* PROBLEM: Set down exactly the lines below, starting at the one that contains "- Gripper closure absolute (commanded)" and ending at the one that contains "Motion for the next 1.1", with both of those lines included and nothing else.

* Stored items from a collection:
____
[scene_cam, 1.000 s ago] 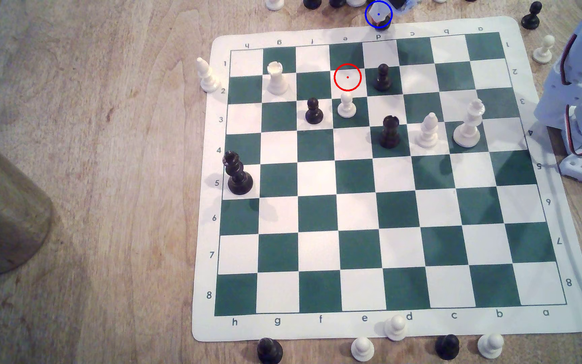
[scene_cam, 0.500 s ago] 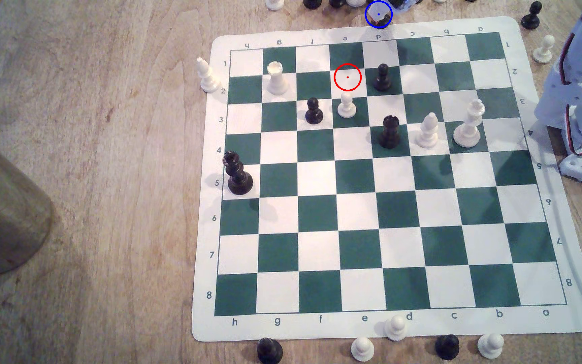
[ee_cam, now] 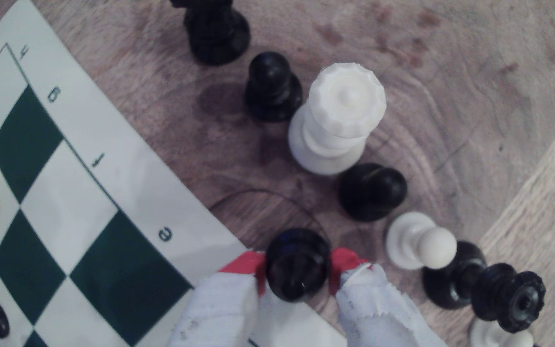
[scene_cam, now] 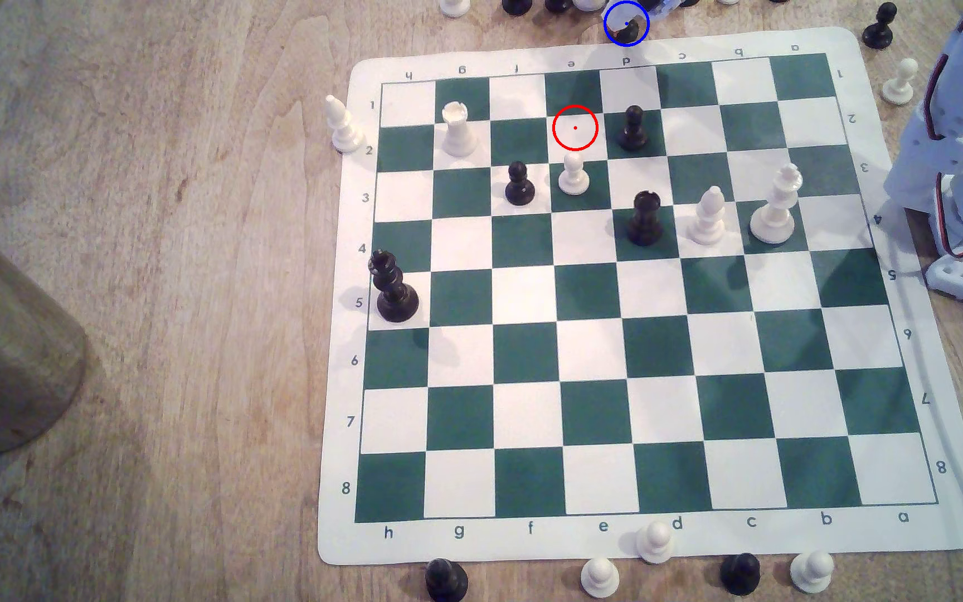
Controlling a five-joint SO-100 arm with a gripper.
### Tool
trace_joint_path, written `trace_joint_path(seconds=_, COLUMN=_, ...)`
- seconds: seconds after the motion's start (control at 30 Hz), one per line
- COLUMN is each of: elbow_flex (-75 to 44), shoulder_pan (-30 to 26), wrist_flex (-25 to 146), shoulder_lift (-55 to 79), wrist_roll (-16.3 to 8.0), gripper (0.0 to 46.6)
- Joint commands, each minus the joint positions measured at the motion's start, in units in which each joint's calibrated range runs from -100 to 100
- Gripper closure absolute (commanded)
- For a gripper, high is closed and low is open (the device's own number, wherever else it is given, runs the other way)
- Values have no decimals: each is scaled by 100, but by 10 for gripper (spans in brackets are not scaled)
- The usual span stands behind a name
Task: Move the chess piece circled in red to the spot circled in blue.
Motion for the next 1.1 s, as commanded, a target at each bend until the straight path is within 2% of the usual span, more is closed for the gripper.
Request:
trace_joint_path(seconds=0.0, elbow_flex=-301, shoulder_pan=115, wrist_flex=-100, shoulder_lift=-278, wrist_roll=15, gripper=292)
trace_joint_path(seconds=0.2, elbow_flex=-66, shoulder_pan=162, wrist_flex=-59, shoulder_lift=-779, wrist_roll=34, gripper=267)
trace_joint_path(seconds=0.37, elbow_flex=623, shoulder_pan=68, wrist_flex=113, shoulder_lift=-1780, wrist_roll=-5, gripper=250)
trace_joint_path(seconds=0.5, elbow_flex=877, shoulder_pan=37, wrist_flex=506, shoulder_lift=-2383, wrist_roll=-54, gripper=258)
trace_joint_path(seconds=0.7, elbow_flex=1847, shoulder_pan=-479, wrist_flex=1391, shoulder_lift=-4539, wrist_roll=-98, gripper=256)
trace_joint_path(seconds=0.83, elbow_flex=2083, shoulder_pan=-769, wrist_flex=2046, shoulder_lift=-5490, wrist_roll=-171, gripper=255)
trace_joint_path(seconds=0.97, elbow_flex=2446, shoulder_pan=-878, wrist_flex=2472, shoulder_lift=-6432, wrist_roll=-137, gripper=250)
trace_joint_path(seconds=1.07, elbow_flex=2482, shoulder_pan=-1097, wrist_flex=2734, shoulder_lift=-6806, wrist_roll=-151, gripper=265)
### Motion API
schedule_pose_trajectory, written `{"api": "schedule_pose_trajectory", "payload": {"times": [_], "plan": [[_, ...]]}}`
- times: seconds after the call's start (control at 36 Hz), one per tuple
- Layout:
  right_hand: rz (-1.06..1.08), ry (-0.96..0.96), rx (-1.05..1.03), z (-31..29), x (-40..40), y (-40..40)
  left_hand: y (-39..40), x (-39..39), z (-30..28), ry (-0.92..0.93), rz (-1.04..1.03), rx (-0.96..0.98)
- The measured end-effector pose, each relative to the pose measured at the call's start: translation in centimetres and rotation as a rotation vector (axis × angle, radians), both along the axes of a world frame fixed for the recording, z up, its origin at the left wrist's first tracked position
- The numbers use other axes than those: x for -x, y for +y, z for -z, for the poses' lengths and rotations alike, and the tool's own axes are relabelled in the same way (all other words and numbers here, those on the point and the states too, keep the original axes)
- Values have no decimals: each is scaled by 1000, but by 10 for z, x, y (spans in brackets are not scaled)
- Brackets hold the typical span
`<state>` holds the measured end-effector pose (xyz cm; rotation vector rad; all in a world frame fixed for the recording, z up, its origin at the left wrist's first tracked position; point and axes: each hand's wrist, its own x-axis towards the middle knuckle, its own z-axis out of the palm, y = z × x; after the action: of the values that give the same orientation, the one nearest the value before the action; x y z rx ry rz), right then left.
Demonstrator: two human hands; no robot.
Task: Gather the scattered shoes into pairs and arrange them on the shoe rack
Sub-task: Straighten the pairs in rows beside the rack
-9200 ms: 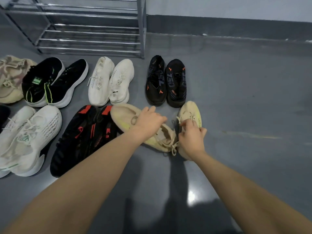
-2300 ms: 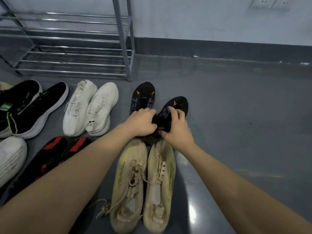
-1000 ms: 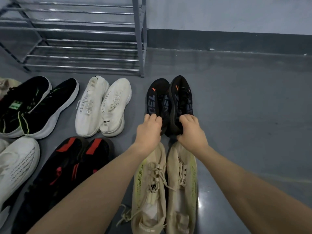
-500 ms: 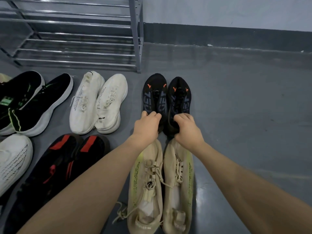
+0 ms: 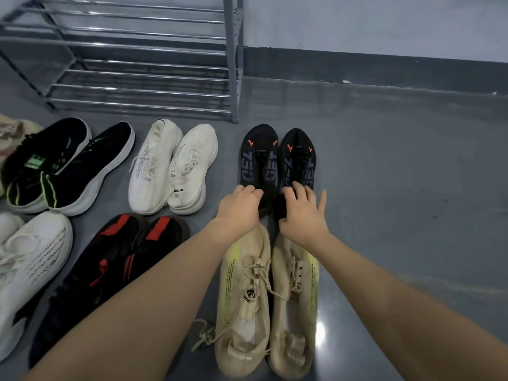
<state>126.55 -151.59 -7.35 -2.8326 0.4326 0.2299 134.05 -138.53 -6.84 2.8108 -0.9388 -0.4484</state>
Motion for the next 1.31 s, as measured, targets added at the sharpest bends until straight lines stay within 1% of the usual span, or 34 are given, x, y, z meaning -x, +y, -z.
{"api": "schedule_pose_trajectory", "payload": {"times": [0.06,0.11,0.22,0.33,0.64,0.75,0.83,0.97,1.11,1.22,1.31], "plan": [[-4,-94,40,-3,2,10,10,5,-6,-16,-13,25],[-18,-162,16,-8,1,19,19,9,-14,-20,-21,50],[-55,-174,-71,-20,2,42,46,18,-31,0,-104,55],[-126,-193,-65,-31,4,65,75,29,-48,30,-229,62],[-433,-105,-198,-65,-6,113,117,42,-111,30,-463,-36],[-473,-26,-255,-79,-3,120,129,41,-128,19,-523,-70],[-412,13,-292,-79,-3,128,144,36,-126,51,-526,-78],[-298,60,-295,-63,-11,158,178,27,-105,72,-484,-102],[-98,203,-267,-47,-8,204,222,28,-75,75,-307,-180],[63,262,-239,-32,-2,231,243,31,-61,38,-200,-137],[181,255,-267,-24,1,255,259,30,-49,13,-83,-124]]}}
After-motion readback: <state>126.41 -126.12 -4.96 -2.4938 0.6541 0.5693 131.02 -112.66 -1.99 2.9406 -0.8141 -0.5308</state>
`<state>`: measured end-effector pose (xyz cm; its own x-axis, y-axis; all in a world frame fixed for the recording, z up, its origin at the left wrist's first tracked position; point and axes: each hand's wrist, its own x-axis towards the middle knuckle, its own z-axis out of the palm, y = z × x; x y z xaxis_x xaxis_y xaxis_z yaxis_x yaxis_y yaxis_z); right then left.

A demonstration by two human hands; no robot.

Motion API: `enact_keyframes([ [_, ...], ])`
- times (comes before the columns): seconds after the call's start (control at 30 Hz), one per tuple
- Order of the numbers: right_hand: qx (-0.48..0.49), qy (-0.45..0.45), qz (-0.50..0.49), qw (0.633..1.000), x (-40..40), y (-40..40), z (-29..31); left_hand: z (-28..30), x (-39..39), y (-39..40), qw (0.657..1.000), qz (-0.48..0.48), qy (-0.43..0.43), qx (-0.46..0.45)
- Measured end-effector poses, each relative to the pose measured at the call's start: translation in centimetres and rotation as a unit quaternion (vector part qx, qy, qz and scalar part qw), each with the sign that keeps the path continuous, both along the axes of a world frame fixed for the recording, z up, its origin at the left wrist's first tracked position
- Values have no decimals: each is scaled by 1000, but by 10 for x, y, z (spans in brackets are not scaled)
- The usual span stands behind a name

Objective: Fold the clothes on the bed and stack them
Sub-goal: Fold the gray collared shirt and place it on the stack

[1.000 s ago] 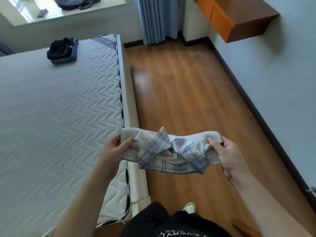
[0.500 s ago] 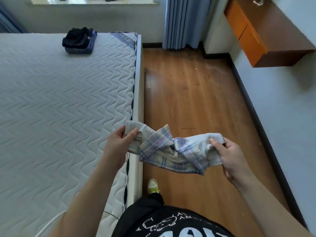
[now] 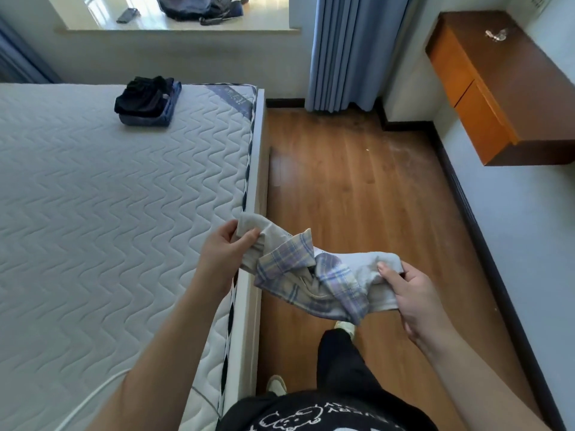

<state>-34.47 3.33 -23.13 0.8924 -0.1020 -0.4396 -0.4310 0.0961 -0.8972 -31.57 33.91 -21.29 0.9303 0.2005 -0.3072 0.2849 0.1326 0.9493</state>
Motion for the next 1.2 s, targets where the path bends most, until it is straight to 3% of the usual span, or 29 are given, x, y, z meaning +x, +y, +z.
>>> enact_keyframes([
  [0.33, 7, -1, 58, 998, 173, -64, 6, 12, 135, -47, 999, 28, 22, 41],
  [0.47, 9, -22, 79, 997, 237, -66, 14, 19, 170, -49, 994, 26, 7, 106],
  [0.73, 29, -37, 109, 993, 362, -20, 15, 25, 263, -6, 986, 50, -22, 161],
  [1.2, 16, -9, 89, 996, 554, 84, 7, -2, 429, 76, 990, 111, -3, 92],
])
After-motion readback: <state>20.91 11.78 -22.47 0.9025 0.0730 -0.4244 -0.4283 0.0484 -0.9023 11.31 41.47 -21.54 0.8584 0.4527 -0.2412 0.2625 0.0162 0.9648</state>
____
* RESPONSE TO THE TASK:
- Gripper closure absolute (commanded)
- For a gripper, high is closed and low is open (the device's own number, wherever else it is given, runs the other way)
- Values have no decimals: each is scaled by 100, but by 10 for gripper (spans in brackets are not scaled)
- The usual span stands behind a name
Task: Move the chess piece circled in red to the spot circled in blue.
Motion for the next 1.1 s, as commanded, a target at each bend until the straight path is within 2% of the usual span, more is closed for the gripper.

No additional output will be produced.